Millions of videos were muted Thursday on TikTok following a contract dispute with Universal Music Group (UMG), which licenses its music to the popular video hosting platform. The contract expired on January 31.
According to an open letter published on its website January 30, UMG explained that it removed its music from TikTok because of a lack of appropriate compensation for artists’ and songwriters’ work, failure to protect human artists from the impact of artificial intelligence and a lack of effort to protect users online.
The decision means that songs by popular artists like Bad Bunny, Taylor Swift, Adele and Drake will be muted on the platform over the coming days.
UMG wrote that TikTok is proposing to pay its artists and songwriters “at a rate that is a fraction of the rate” that similar platforms pay, and that TikTok accounts for 1% of their total revenue.
Upon addressing these issues with TikTok, UMG said that TikTok responded “first with indifference, and then intimidation,” by removing up-and-coming artists from the platform while keeping music from more popular artists.

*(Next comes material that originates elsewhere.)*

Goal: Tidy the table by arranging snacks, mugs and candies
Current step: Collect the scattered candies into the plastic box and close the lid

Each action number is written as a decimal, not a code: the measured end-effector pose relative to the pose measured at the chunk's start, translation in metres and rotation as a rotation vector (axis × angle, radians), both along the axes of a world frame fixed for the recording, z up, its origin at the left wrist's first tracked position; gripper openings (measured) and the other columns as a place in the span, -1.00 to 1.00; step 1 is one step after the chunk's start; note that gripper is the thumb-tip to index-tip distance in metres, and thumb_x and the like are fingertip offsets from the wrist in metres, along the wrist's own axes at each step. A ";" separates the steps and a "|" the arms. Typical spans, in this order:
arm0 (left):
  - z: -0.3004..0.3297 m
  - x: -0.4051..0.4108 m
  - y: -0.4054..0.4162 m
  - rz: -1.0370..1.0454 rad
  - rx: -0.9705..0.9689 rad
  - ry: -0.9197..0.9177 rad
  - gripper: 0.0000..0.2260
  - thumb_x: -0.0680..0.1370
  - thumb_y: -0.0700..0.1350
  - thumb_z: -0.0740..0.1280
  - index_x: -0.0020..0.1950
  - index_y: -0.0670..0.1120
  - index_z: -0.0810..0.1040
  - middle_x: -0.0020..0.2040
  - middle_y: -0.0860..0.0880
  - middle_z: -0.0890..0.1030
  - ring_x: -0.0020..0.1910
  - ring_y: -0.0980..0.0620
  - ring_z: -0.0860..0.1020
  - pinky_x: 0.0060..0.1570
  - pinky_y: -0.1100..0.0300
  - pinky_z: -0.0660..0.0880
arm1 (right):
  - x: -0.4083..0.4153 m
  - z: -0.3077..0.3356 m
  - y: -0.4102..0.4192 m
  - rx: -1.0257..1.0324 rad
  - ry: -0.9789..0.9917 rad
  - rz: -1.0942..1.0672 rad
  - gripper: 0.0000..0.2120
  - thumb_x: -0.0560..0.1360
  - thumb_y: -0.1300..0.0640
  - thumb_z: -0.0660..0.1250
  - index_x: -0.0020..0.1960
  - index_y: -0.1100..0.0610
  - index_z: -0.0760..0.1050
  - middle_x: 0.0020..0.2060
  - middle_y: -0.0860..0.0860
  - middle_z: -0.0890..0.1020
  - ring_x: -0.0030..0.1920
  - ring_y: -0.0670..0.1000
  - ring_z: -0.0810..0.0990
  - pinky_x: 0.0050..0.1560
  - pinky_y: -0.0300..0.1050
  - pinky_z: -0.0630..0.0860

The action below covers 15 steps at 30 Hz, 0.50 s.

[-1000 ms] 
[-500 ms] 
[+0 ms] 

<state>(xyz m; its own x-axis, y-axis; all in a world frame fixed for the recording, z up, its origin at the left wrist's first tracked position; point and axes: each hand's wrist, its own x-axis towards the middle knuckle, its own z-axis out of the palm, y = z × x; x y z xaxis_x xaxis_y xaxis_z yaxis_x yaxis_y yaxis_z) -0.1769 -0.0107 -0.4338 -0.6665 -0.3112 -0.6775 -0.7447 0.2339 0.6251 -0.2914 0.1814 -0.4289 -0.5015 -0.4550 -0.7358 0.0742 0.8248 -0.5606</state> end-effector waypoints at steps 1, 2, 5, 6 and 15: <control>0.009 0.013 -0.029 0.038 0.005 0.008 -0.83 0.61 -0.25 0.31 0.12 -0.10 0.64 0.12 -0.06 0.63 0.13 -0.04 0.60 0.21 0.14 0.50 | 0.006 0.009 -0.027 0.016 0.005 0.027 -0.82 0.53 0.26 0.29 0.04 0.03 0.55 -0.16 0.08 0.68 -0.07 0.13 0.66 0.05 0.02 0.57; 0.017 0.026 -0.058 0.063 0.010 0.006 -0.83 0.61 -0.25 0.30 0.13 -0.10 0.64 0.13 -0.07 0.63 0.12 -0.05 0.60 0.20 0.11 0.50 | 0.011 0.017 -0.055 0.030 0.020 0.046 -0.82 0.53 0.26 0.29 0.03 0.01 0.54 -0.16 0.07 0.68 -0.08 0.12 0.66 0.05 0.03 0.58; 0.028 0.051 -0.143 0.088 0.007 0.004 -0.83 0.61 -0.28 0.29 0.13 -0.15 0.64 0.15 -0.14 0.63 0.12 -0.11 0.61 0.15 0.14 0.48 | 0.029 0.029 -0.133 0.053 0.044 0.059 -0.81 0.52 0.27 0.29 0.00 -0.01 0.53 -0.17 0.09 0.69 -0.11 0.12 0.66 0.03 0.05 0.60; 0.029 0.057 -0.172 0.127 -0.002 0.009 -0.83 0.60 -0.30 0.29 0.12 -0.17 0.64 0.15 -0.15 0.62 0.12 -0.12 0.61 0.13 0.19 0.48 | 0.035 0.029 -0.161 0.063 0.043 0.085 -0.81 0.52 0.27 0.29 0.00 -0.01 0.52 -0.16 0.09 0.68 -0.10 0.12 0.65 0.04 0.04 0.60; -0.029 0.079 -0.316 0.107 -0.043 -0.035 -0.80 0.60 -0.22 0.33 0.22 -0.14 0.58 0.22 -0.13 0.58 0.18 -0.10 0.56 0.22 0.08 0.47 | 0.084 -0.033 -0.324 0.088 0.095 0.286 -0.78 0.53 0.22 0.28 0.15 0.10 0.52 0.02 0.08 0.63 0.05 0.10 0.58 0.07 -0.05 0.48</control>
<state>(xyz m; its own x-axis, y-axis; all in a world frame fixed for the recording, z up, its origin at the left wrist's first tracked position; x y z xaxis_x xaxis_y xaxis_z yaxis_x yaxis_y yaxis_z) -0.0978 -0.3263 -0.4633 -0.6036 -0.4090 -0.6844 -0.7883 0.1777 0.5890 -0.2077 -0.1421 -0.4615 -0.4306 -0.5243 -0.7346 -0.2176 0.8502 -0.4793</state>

TikTok responded to UMG’s open letter, saying UMG “put their own greed above the interests of their artists and songwriters,” and that TikTok had reached “artist-first agreements with every other label and publisher.”
Since the songs have been removed from TikTok, the change has been noticeable on the app. Many profiles are now filled with soundless videos, and artists who once used the platform to promote their music must find alternative means.
Noah Kahan, an artist who frequently promotes his music on TikTok, urged his fans to pre-save his upcoming song.
“I’ll probably be OK, right? I’ll land on my feet, right?” he asked his fans in a recent TikTok video.
Other content creators on TikTok noted the change, with many expressing dismay at seeing so many muted videos and having a much narrower set of music options to choose from.
Savannah DeLullo, a content creator on TikTok with the handle dailyxsav, said Thursday that although creators won’t be able to use songs by artists like Swift moving forward, some of her previous videos using Swift’s music haven’t been muted.
“Hopefully, that stays the same, and all the years of videos that used Taylor Swift’s music and other UMG artists’ music don’t get muted,” she said. “I kind of don’t have faith in it.”
According to The New York Times, this contract dispute is not unheard of with major platforms, and disputes in the past have typically been resolved after some time.
Experts say the removal of UMG’s music isn’t likely to last forever. Music executive Ted Cockle said this decision is a “wonderful theatrical standoff between two very major corporations” that want to “assert their authority on the landscape.”
Some material for this report came from The Associated Press.